Em um cemitério de ex-combatentes das Forças Armadas norte-americanas Christopher Smith, o Pacificador, se encontra com a Dra. Sedgewick, uma psiquiatra contratada para avaliar seu estado de saúde mental, para que ele possa ingressar em uma nova unidade das Forças Especiais. A conversa é o ponto de partida para que Ennis nos leve para os sucessivos traumas que formaram o Pacificador e, a partir disso, suas motivações. O seu conceito de paz.

O senso ético torto e a maneira fria e detalhista, com a qual o anti-herói narra os acontecimentos do passado funcionam bem com os flashbacks apresentados. E se engana quem imagina que encontrará o mesmo Pacificador do seriado de James Gunn, o tom é completamente distinto e o humor bem menos presente. Há vários clichês e é notável que essa não é uma história que promete originalidade. O resultado final é um quadrinho redondo, que consegue se desenvolver, considerando suas pouco mais de 40 páginas.
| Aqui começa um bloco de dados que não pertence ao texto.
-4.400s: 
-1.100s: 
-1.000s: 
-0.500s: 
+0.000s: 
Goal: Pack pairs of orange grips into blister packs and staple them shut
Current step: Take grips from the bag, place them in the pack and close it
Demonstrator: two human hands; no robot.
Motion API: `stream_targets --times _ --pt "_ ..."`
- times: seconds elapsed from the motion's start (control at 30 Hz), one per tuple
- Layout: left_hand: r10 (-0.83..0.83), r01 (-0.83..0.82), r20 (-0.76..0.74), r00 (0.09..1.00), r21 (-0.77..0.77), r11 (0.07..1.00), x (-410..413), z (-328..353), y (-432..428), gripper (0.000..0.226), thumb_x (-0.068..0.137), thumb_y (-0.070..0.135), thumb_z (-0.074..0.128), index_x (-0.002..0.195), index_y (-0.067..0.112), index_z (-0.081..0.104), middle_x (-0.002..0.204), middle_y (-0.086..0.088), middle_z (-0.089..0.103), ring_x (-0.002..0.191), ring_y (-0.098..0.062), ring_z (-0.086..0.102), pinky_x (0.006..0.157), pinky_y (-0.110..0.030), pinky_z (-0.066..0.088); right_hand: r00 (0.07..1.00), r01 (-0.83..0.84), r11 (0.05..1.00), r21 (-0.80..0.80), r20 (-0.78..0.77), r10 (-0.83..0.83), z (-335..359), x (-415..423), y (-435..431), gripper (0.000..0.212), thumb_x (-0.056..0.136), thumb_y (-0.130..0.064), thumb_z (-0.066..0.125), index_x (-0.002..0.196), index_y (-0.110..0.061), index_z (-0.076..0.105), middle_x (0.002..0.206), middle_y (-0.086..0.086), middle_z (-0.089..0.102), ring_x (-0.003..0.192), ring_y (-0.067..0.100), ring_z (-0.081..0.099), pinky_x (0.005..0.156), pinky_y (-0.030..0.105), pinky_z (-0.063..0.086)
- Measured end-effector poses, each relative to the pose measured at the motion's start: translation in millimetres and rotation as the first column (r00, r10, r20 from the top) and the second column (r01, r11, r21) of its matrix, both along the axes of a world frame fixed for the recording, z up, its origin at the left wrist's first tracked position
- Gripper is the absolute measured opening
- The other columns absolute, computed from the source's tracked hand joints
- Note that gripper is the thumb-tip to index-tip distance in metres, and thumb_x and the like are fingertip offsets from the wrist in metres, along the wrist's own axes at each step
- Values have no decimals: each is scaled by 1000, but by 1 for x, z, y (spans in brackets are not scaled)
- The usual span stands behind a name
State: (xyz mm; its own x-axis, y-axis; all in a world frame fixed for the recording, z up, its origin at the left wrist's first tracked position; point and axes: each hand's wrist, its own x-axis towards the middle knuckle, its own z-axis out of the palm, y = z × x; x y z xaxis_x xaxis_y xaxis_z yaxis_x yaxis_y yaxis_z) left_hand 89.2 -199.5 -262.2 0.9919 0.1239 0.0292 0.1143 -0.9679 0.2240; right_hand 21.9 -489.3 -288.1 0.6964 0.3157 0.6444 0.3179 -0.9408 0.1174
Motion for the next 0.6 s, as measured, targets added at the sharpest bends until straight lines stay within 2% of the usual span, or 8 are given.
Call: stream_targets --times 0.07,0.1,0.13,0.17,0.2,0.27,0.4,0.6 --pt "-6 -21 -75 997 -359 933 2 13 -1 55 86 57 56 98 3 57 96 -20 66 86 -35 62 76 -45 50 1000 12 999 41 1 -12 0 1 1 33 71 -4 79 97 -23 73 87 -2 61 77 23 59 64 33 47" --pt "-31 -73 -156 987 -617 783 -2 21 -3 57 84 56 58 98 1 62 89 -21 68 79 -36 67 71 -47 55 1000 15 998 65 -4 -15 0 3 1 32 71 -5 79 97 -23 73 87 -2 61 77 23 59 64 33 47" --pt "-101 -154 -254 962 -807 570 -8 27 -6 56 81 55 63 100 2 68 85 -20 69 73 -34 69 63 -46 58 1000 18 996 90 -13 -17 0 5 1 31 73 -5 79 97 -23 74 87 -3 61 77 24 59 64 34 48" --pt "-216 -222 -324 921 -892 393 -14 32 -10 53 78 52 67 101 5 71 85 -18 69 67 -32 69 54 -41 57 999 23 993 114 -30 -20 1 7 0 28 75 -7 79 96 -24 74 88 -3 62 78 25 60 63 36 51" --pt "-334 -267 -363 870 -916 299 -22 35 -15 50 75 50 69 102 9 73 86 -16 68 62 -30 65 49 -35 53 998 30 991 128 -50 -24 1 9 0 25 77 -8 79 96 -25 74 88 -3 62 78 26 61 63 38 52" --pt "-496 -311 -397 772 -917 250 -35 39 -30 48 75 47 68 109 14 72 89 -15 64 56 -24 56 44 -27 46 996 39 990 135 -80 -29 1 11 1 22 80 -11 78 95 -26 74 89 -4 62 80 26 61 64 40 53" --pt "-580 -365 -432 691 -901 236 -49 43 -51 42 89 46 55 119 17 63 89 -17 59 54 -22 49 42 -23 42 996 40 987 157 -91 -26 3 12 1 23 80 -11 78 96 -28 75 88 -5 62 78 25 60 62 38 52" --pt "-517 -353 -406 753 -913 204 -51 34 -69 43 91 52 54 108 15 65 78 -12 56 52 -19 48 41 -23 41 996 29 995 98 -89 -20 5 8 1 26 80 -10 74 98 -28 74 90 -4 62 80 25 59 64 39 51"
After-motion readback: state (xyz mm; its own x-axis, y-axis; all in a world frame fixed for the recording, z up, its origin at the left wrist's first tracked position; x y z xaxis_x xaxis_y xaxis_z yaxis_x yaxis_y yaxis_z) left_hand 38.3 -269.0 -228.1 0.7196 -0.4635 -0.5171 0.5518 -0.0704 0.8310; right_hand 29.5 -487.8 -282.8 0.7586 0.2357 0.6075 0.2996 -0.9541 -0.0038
A arte de Garry Brown parece rascunhada, com sombras formadas por hachuras e quadros com destaque para as expressões dos personagens. Como não poderia faltar, a HQ tem boas cenas de ação, em especial uma página dupla que é muito bem colocada.

Para quem, como nós, teve pouquíssimo ou nenhum contato com o Pacificador nos quadrinhos, a HQ pode funcionar como um ponto de partida, com destino final. A obra não promete mais do que cumpre, mesmo que não se aprofunde nas questões éticas e psicológicas do protagonista. Elas estão ali para que criemos nossas próprias conclusões.